In this pipeline, ner_oncology, ner_oncology_test, ner_oncology_biomarker, ner_biomarker and cancer_diagnosis_matcher NER models, assertion_oncology and assertion_oncology_test_binary assertion models and re_oncology_granular and re_oncology_biomarker_result relation extraction models were used to achieve those tasks.
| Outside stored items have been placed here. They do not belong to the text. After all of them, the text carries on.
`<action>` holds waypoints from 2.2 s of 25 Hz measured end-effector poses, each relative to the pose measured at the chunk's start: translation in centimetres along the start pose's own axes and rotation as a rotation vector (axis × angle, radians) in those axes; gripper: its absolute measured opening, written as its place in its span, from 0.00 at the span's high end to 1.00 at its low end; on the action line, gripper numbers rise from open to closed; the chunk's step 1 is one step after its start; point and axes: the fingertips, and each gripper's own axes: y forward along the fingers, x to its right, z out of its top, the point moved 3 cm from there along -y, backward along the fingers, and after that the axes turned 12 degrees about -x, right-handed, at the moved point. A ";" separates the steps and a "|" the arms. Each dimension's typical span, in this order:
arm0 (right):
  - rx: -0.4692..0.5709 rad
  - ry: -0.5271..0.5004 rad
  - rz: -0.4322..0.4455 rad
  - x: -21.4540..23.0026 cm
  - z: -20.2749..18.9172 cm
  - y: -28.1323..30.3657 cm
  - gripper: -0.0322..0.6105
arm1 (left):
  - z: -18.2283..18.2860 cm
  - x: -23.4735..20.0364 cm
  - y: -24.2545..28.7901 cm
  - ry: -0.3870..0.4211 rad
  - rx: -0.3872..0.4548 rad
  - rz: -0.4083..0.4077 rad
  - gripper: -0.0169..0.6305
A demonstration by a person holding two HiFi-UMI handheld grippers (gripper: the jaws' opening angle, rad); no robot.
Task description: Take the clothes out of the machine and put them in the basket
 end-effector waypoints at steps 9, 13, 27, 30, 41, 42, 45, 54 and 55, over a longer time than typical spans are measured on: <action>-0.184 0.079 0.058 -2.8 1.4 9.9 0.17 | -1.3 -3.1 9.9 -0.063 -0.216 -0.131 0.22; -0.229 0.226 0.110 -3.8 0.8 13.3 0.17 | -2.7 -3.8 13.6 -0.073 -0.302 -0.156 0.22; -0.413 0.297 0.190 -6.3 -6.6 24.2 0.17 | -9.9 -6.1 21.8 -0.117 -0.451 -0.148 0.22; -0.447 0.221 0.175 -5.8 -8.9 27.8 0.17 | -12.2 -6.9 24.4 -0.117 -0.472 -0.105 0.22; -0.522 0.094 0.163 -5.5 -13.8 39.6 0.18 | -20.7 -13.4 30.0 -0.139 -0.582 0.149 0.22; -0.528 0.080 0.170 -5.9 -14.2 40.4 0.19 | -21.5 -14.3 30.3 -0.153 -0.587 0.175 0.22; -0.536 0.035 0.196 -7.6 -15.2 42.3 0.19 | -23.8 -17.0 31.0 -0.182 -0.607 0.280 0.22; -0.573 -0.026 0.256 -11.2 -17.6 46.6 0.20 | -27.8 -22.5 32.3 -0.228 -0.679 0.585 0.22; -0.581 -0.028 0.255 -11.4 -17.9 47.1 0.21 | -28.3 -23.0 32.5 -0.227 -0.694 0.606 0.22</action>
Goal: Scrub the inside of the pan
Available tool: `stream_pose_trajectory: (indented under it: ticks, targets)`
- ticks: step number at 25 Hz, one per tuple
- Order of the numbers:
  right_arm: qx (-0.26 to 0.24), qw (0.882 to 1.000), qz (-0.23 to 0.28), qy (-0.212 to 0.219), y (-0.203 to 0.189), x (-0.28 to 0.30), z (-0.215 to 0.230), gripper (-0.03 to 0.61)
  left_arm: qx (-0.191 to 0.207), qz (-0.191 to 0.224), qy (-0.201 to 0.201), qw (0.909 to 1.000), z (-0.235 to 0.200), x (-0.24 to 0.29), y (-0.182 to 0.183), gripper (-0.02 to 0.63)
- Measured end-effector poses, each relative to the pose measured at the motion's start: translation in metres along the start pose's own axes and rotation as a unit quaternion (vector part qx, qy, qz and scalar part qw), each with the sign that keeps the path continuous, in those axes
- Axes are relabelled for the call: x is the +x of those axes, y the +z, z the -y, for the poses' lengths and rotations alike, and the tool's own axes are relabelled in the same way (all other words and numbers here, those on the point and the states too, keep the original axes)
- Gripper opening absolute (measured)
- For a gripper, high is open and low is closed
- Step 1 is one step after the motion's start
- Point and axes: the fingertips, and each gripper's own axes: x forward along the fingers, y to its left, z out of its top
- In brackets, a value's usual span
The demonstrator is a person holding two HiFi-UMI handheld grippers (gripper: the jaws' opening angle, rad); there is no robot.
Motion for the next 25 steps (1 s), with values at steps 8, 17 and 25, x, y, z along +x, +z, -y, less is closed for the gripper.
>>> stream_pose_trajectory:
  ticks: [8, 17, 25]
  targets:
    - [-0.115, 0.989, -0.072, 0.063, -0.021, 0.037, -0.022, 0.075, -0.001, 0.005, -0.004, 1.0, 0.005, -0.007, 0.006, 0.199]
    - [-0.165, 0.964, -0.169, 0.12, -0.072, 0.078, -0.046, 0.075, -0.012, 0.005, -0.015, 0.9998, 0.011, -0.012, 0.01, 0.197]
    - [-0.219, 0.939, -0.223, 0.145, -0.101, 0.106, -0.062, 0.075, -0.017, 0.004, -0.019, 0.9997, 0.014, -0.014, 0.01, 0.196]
  • Clinical Entity Labels: Histological_Type, Direction, Staging, Cancer_Score, Imaging_Test, Cycle_Number, Tumor_Finding, Site_Lymph_Node, Invasion, Response_To_Treatment, Smoking_Status, Tumor_Size, Cycle_Count, Adenopathy, Age, Biomarker_Result, Unspecific_Therapy, Site_Breast, Chemotherapy, Targeted_Therapy, Radiotherapy, Performance_Status, Pathology_Test, Site_Other_Body_Part, Cancer_Surgery, Line_Of_Therapy, Pathology_Result, Hormonal_Therapy, Site_Bone, Biomarker, Immunotherapy, Cycle_Day, Frequency, Route, Duration, Death_Entity, Metastasis, Site_Liver, Cancer_Dx, Grade, Date, Site_Lung, Site_Brain, Relative_Date, Race_Ethnicity, Gender, Oncogene, Dosage, Radiation_Dose, Drug, CancerModifier, Radiological_Test_Result, Biomarker_Measurement, Radiological_Test, Test, Test_Result, Prognostic_Biomarkers, Predictive_Biomarkers

  • Assertion Status Labels: Past, Family, Absent, Hypothetical, Possible, Present, Hypothetical_Or_Absent, Medical_History

  • Relation Extraction Labels: is_related_to, is_size_of, is_date_of, is_location_of, is_finding_of

Predicted Entities

Histological_Type, Direction, Staging, Cancer_Score, Imaging_Test, Cycle_Number, Tumor_Finding, Site_Lymph_Node, Invasion, Response_To_Treatment, Smoking_Status, Tumor_Size, Cycle_Count, Adenopathy, Age, Biomarker_Result, Unspecific_Therapy, Site_Breast, Chemotherapy, Targeted_Therapy, Radiotherapy, Performance_Status, Pathology_Test, Site_Other_Body_Part, Cancer_Surgery, Line_Of_Therapy, Pathology_Result, Hormonal_Therapy, Site_Bone, Biomarker, Immunotherapy, Cycle_Day, Frequency, Route, Duration, Death_Entity, Metastasis, Site_Liver, Cancer_Dx, Grade, Date, Site_Lung, Site_Brain, Relative_Date, Race_Ethnicity, Gender, Oncogene, Dosage, Radiation_Dose, Drug, CancerModifier, Radiological_Test_Result, Biomarker_Measurement, Radiological_Test, Test, Test_Result, Prognostic_Biomarkers, Predictive_Biomarkers

Copy S3 URI

How to use


from sparknlp.pretrained import PretrainedPipeline

pipeline = PretrainedPipeline("oncology_biomarker_pipeline", "en", "clinical/models")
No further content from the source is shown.